Longer practice hours, more private providers and community-based treatment centres feature in the health White Paper as the government looks to shift 5 per cent of NHS services into primary care over the next 10 years.
The emphasis of the White Paper, 'Our Health, Our Care, Our Say', is to bring services closer to people's homes.
Six specialist clinical areas - dermatology, ENT, general surgery, orthopaedics, urology and gynaecology - are singled out to be provided in the community.
More primary care services
Quality framework data will be used to guide the change, driven through practice-based commissioning and community-based consultant-led clinics.
GP surgeries can expect an influx of therapists, counsellors and employment advisers under plans to bring health and social care closer together.
The DoH has asked all PCTs to review any plans for closure of community hospitals, which could house new services.
In addition, the DoH will address health inequalities by allowing private and voluntary providers to tender to run GP surgeries. It will review the PCT funding allocation formula, with the worst-off areas seeing funding increases of about 20 per cent by 2007/8.
Access and registration
The DoH plans to boost access to GP services through longer practice hours and weekend surgeries, agreed and funded by every PCT. It is considering the introduction of an 'expanding practice allowance' to reward and help those practices that attract more patients.
To allow patients a wider choice of practice, stricter rules about open and closed lists will apply, with patients being able to switch GPs more easily. They would also be allowed to register with out-of-hours providers, and walk-in centres instead of surgeries, and register at practices further from home.
Plans for dual registration were scrapped, however, as they were deemed too expensive, complicated and at odds with 'the principles of continuity of care'.
Health MOTs feature in the paper under the guise of 'life checks', but these will not greatly involve GPs.
Under the scheme, people can complete a voluntary questionnaire. Those identified at risk of ill-health will be referred to 'health trainers' for guidance on diet, exercise and other health factors. Only the most serious cases would be referred to GPs.

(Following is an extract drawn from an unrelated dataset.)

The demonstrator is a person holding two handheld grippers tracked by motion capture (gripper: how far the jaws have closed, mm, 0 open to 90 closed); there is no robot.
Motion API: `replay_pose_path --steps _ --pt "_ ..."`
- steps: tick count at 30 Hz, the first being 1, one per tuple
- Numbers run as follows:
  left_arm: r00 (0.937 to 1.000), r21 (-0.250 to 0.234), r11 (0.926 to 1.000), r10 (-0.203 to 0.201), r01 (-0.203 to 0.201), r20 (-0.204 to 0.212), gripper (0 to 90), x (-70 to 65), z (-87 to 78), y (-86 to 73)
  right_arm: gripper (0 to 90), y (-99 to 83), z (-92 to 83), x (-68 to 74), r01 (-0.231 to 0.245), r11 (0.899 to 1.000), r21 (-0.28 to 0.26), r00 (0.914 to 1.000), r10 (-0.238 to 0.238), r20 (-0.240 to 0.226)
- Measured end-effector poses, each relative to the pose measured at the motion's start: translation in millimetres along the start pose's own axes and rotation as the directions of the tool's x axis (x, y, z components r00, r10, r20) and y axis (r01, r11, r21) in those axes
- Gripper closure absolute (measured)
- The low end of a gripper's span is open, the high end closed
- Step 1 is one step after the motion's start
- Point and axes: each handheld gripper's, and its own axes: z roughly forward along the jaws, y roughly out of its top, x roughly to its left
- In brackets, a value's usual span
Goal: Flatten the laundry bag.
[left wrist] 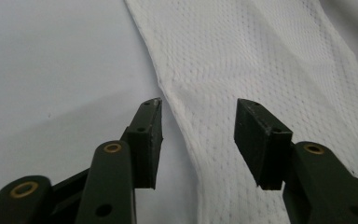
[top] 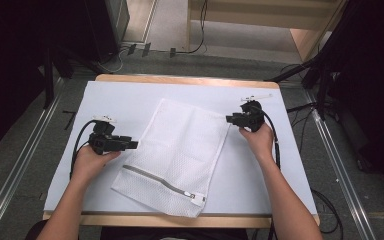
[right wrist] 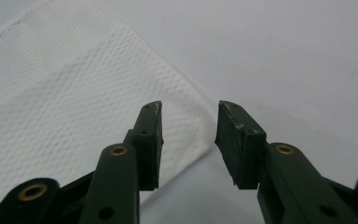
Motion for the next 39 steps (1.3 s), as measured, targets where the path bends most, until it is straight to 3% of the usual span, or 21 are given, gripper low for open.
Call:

The DoH's director of primary care, Cheshire GP Dr David Colin-Thome, told GP that while 'some will complain about the changes', he hoped many GPs would see it as a way to enhance central services to help patients, adding that any extra work, such as longer hours, would be properly funded and supported by PCTs.
GP income falls
While the DoH believes that the White Paper offers opportunities for GPs to boost profits, accountants have reported the first downturn in GP profits since the start of the new contract. GMS practices with a September 2005 year-end report annual profits of £50.19 per patient, according to specialist medical accountants Ramsay Brown, a 2.3 per cent fall from June 2005.